Files
storycove/SOLR_LIBRARY_MIGRATION.md
2025-09-23 14:42:38 +02:00

7.3 KiB

Solr Library Separation Migration Guide

This guide explains how to migrate existing StoryCove deployments to support proper library separation in Solr search.

What Changed

The Solr service has been enhanced to support multi-tenant library separation by:

  • Adding a libraryId field to all Solr documents
  • Filtering all search queries by the current library context
  • Ensuring complete data isolation between libraries

Migration Options

Best for: Development, staging, and Docker-based deployments where data loss is acceptable.

# Stop the application
docker-compose down

# Remove only the Solr data volume (preserves database and images)
docker volume rm storycove_solr_data

# Restart - Solr will recreate cores with new schema
docker-compose up -d

# Wait for services to start, then trigger reindex via admin panel

Pros: Clean, simple, guaranteed to work Cons: Requires downtime, loses existing search index

Option 2: Schema API Migration (Production Safe)
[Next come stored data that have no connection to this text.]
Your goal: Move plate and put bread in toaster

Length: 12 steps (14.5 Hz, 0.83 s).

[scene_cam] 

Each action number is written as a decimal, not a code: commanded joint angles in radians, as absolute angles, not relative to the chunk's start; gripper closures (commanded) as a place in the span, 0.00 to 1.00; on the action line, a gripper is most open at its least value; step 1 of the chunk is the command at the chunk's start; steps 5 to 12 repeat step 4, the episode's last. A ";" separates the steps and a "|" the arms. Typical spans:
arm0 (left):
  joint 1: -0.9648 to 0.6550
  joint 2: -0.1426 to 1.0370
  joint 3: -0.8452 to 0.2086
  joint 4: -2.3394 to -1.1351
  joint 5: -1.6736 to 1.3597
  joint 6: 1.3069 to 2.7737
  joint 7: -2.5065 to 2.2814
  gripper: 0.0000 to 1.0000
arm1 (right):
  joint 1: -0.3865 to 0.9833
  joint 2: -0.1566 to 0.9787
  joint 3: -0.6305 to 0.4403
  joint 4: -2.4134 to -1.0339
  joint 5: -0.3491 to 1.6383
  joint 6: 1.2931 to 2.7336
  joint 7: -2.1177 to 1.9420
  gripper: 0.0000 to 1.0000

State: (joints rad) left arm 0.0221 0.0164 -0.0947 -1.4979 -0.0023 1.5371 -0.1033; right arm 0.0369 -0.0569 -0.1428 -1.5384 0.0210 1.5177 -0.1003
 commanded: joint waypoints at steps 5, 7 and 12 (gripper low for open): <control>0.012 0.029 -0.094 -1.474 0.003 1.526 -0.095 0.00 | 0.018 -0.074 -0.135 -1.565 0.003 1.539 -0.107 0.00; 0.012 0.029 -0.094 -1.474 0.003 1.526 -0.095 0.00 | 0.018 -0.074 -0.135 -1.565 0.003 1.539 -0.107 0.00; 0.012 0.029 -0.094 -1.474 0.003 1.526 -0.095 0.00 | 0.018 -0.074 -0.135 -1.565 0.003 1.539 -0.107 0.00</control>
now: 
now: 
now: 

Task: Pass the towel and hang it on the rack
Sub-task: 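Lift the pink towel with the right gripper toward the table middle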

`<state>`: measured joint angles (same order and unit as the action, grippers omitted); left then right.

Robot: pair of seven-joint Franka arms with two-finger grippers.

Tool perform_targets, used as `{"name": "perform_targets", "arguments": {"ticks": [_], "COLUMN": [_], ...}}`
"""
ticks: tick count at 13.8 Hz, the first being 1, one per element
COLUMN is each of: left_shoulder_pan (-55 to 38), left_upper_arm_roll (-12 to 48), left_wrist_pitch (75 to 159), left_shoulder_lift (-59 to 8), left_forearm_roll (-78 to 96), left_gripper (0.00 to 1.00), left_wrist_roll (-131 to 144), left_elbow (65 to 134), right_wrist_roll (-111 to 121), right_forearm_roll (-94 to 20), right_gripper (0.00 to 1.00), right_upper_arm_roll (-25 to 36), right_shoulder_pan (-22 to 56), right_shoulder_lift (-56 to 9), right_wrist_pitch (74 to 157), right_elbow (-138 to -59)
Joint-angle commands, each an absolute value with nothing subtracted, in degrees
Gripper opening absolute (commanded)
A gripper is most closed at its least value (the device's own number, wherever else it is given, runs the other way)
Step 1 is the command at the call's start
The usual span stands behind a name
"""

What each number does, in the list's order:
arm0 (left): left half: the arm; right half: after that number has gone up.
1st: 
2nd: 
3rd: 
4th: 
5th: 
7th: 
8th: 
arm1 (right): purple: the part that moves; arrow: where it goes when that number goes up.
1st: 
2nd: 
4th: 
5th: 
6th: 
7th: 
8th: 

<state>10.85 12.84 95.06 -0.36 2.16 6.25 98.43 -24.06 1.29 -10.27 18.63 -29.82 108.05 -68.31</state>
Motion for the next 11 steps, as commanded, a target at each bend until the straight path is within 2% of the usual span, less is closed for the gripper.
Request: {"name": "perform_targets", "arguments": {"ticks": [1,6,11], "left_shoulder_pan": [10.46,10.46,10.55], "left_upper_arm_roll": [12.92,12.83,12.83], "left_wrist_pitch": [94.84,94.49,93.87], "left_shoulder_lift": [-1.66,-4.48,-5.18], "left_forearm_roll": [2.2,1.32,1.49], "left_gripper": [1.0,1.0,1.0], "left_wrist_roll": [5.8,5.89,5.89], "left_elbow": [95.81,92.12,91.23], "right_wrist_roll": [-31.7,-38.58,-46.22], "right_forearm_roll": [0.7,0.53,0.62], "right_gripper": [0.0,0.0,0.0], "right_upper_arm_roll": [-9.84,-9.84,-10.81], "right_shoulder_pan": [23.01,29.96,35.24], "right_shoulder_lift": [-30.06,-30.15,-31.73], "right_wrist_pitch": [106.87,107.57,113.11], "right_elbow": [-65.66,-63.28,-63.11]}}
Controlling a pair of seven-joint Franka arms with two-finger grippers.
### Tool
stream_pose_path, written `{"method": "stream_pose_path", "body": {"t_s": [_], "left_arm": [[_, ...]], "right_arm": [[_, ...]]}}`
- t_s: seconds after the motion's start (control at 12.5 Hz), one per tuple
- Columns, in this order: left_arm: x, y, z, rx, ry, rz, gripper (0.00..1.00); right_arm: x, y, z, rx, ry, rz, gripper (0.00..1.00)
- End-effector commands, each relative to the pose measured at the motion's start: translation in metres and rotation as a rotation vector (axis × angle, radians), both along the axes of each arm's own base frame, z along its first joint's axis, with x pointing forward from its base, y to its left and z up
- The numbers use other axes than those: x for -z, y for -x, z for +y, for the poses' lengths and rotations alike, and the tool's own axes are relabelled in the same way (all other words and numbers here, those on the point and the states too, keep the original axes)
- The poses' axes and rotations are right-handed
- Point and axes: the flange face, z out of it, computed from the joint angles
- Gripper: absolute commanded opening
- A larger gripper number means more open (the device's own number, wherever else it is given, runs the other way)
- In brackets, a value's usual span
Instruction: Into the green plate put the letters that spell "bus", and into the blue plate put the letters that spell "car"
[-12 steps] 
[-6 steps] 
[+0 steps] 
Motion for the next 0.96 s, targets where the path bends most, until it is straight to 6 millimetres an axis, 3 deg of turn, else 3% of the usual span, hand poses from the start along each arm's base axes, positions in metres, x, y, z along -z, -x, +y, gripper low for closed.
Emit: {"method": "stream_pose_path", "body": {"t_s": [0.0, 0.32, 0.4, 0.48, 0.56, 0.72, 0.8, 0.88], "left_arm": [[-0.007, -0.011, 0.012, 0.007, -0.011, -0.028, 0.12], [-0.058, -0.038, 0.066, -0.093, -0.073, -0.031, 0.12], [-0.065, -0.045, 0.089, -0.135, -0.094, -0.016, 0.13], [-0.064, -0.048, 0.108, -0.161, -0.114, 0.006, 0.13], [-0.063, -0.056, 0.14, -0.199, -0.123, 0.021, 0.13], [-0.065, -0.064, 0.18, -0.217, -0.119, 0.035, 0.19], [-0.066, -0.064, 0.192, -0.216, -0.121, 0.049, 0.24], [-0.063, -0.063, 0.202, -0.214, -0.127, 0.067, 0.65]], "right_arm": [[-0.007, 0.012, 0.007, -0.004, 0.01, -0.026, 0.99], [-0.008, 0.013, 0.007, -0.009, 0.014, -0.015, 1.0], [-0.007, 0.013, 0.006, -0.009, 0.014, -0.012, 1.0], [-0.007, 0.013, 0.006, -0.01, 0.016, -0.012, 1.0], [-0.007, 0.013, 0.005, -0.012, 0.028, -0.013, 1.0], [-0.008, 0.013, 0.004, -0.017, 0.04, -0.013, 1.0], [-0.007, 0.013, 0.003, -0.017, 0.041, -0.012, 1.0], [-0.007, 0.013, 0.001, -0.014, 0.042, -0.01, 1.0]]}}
Best for: Production environments where you need to preserve uptime.

Method A: Automatic (Recommended)

# Single endpoint that adds field and migrates data
curl -X POST "http://your-app-host/api/admin/search/solr/migrate-library-schema" \
  -H "Authorization: Bearer YOUR_JWT_TOKEN"

Method B: Manual Steps

# Step 1: Add libraryId field via app API
curl -X POST "http://your-app-host/api/admin/search/solr/add-library-field" \
  -H "Authorization: Bearer YOUR_JWT_TOKEN"

# Step 2: Run migration
curl -X POST "http://your-app-host/api/admin/search/solr/migrate-library-schema" \
  -H "Authorization: Bearer YOUR_JWT_TOKEN"

Method C: Direct Solr API (if app API fails)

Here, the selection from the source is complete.